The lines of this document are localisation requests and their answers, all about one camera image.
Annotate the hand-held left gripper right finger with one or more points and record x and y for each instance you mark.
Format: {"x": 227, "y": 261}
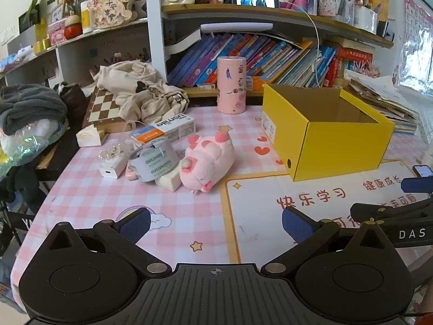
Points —
{"x": 297, "y": 226}

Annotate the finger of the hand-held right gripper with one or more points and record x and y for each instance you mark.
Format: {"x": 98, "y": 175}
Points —
{"x": 417, "y": 185}
{"x": 399, "y": 211}

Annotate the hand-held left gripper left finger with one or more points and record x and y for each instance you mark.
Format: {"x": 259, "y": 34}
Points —
{"x": 135, "y": 224}

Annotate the white sponge block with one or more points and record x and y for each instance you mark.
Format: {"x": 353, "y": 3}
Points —
{"x": 169, "y": 181}

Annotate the white charger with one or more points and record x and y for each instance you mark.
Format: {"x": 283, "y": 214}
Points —
{"x": 113, "y": 168}

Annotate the grey tape roll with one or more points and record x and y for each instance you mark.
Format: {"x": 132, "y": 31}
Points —
{"x": 152, "y": 166}

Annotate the yellow cardboard box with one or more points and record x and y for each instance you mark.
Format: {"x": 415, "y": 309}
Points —
{"x": 331, "y": 149}

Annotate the pink plush toy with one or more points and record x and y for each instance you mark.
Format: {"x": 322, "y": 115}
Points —
{"x": 209, "y": 162}

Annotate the small black device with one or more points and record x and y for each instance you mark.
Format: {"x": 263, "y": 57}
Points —
{"x": 424, "y": 171}

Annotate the pink checked desk mat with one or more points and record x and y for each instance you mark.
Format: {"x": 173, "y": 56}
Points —
{"x": 101, "y": 203}

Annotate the stack of paper booklets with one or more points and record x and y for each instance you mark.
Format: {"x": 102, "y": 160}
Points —
{"x": 382, "y": 98}

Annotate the cream tissue pack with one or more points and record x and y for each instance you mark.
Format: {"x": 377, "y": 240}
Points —
{"x": 88, "y": 137}

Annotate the orange white toothbrush box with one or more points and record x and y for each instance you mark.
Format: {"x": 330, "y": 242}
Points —
{"x": 172, "y": 127}

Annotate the wooden chessboard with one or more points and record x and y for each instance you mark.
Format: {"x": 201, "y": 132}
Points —
{"x": 103, "y": 108}

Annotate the dark cloth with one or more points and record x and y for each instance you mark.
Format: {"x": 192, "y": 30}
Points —
{"x": 17, "y": 182}

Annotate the dark brown handbag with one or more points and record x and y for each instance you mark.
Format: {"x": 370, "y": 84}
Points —
{"x": 72, "y": 100}

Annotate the iridescent plastic bag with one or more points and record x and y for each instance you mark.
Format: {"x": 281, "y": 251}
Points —
{"x": 20, "y": 145}

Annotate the beige cloth bag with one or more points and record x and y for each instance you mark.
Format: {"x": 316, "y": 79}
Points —
{"x": 135, "y": 78}

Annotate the pink cylindrical canister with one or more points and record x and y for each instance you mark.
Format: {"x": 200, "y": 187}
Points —
{"x": 231, "y": 88}

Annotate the grey folded cloth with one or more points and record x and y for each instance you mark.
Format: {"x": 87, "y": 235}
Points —
{"x": 30, "y": 103}

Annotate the white mug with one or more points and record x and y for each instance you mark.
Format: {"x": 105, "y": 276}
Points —
{"x": 365, "y": 20}

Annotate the row of colourful books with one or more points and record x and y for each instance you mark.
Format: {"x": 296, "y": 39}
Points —
{"x": 270, "y": 54}

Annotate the white bookshelf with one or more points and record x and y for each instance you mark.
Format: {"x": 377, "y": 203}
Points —
{"x": 155, "y": 40}

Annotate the stack of yellow books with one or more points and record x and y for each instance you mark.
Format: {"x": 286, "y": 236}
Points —
{"x": 378, "y": 1}

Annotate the thick white book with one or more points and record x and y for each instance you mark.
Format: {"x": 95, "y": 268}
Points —
{"x": 182, "y": 42}

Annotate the red round doll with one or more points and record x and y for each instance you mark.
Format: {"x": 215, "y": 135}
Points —
{"x": 73, "y": 28}

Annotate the pink gift box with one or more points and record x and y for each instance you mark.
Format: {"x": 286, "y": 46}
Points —
{"x": 58, "y": 32}

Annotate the white desk lamp bar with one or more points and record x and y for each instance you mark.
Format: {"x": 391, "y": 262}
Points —
{"x": 236, "y": 28}

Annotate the small white bottle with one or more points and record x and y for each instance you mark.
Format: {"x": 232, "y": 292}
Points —
{"x": 312, "y": 1}

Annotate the white jar yellow label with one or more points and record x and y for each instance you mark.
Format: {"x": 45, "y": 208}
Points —
{"x": 86, "y": 17}

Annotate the rabbit shaped plaque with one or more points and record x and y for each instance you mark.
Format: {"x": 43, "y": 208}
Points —
{"x": 108, "y": 3}

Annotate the wall poster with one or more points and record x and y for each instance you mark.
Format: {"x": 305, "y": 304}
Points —
{"x": 417, "y": 34}

----------------

What to do: Pull every line containing "finger" from the data.

Solution to the problem:
Annotate the hand-held left gripper right finger with one or more points and record x and y for each instance you mark.
Annotate the finger of the hand-held right gripper with one or more points and record x and y for each instance you mark.
Annotate the hand-held left gripper left finger with one or more points and record x and y for each instance you mark.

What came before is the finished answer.